The only reason the West Bank poses no similar threat today is because there are Israeli troops there to stop such a situation developing. 

Those who imagine that forcing an Israeli pullback to the 1967 lines would satisfy Palestinian demands and thus bring peace are being wilfully blind. Not only was Gaza not “occupied” when Hamas took it over and made it into a dedicated terror statelet, Hamas is absolutely clear that similar “armed resistance” would continue even if Israel were to give up every inch of the West Bank. 

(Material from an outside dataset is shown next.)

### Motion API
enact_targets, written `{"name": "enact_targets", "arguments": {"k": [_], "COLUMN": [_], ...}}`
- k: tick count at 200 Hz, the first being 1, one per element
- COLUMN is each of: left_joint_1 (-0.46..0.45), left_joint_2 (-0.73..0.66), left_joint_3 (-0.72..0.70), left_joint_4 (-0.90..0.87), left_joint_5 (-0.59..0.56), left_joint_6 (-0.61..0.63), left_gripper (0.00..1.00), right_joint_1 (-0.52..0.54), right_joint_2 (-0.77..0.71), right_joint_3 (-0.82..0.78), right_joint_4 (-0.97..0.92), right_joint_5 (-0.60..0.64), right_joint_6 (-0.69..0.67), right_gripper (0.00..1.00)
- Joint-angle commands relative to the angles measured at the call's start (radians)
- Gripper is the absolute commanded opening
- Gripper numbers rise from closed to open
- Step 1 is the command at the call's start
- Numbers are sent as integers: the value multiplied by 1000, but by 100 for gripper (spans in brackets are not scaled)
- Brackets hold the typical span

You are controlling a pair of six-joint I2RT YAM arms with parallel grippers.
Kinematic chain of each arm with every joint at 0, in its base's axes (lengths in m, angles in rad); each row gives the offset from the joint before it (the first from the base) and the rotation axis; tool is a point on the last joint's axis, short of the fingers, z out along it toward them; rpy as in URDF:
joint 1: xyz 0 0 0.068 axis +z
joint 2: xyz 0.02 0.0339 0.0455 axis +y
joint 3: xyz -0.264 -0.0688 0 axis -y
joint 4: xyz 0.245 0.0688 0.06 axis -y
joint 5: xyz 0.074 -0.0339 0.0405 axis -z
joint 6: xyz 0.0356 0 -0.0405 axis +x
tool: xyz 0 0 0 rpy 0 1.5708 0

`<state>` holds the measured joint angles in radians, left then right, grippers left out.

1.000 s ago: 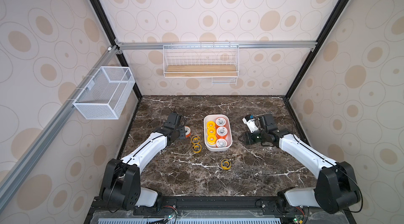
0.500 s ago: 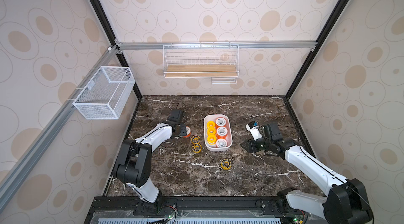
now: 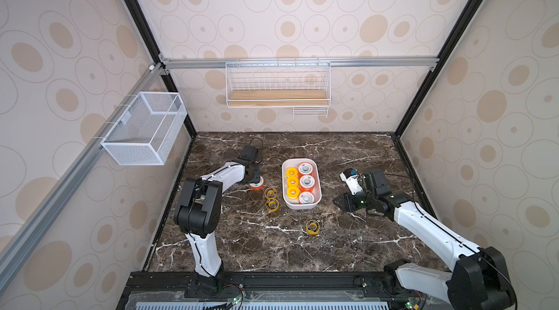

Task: Put the sealing tape into the storage box
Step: Pick up the sealing tape at the center of the board.

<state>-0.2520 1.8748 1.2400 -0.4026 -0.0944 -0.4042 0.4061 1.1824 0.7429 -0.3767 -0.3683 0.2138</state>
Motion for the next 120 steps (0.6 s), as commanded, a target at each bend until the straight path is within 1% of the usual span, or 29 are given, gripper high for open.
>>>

The increasingly weak Palestinian Authority (PA) which rules the West Bank is not much better as a candidate to run a future Palestinian state existing in peace alongside Israel. In the aftermath of October 7, the PA cheered on the Hamas slaughter and spread antisemitism – and it subsidises terrorists with its “pay for slay” program. 

Despite the terrible events of recent weeks, AIJAC and the entire Australian Jewish community have been reassured and heartened by the bipartisan outpouring of support for Israel and Jews, at home and abroad, from Prime Minister Anthony Albanese, Opposition Leader Peter Dutton and many other federal and state lawmakers. 

Yet important as those supportive messages were in the immediate aftermath of the massacre, it’s even more important they continue. Such support is needed not only to pressure Hamas to free the hostages, but also to allow Israel to complete what will likely be a long, complex and bloody military campaign to remove the Hamas threat from Gaza – where the terror group has long illegally hidden its military assets in civilian neighbourhoods, homes, schools, mosques, and hospitals, or in the huge network of tunnels it built underneath them. Moreover, this operation could easily become a multi-front war if the Iranian-backed Hezbollah further escalates along Israel’s northern border. 

It is a very dark time – but the only hope to advance to a better one is for the rule of Gaza by bloodthirsty, Iranian-supported Hamas terrorists to be dismantled. Australia’s long-standing bipartisan goal of helping achieve a two-state Israeli-Palestinian peace is simply inconceivable without this being achieved. We hope that Australia’s political leaders will keep this in mind in the difficult weeks to come.